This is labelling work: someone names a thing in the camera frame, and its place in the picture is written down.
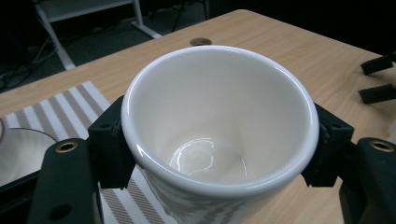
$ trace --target striped placemat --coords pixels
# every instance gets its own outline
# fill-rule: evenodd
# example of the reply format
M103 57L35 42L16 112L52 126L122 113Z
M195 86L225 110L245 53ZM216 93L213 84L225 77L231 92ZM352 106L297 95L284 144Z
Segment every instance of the striped placemat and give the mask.
M85 82L3 119L9 128L44 132L57 141L86 139L88 127L110 106L91 83ZM176 223L163 211L146 179L135 167L128 188L101 189L105 223Z

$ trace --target white plate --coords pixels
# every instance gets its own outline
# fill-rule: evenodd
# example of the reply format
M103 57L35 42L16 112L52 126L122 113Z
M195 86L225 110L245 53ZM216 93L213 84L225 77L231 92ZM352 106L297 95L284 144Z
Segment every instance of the white plate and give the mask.
M47 149L56 142L48 134L36 130L19 128L9 132L17 140L15 150L18 150L18 158L12 171L0 173L0 186L39 170Z

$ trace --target floor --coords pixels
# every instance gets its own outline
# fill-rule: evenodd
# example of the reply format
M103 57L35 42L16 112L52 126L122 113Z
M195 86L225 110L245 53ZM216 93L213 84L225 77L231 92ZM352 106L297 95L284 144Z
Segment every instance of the floor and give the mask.
M164 8L158 10L155 14L148 14L143 17L147 27L159 33L167 35L171 33L173 24L177 17L177 11L174 8ZM105 57L122 49L150 41L151 37L137 30L131 25L133 18L117 21L110 26L97 27L91 32L79 35L74 38L63 39L61 42L76 66L93 60ZM202 4L189 3L185 6L185 11L181 14L177 30L194 25L205 20L205 13ZM34 54L39 54L35 58L37 65L32 69L24 66L14 68L11 75L5 68L0 66L0 77L8 72L7 82L0 86L0 92L9 91L19 86L49 77L64 71L54 48L48 39L41 47L32 48Z

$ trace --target wooden table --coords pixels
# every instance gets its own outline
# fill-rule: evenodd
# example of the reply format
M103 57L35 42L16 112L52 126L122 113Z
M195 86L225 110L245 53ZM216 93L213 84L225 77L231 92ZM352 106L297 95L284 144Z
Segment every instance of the wooden table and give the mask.
M125 49L70 71L0 94L0 116L17 111L84 81L92 81L108 101L126 92L134 76L149 62L190 46L196 37L213 44L249 49L288 68L314 101L355 127L353 141L387 138L396 119L396 101L365 105L358 90L396 84L396 69L367 77L361 64L378 55L246 10L205 21L170 35ZM298 177L246 223L343 223L335 188L307 188Z

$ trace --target cup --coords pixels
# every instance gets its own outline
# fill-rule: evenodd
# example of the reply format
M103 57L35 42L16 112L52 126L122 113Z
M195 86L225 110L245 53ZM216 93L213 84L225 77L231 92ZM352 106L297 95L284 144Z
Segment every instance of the cup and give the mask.
M147 65L124 96L125 139L178 223L241 223L291 182L318 142L300 81L249 50L200 46Z

Exercise - Restate the data word for word from its first line through the line with "floor --coords pixels", leaving out any picture along the way.

Finished task -
This is labelling work: someone names a thing in the camera frame, and its place in the picture is written down.
$ trace --target striped placemat --coords pixels
# every instance gets its own outline
# fill-rule: evenodd
# example of the reply format
M103 57L35 42L16 112L52 126L122 113Z
M195 86L225 110L245 53ZM216 93L213 84L225 77L231 92ZM352 106L297 95L284 144Z
Segment every instance of the striped placemat and give the mask.
M85 82L3 119L9 128L44 132L57 141L86 139L88 127L110 106L91 83ZM176 223L163 211L146 179L135 167L128 188L101 189L105 223Z

$ trace --target white plate --coords pixels
# every instance gets its own outline
# fill-rule: evenodd
# example of the reply format
M103 57L35 42L16 112L52 126L122 113Z
M195 86L225 110L245 53ZM216 93L213 84L225 77L231 92ZM352 106L297 95L284 144Z
Segment every instance of the white plate and give the mask.
M47 149L56 142L48 134L36 130L19 128L9 132L17 140L15 150L18 150L18 158L12 171L0 173L0 186L39 170Z

$ trace --target floor --coords pixels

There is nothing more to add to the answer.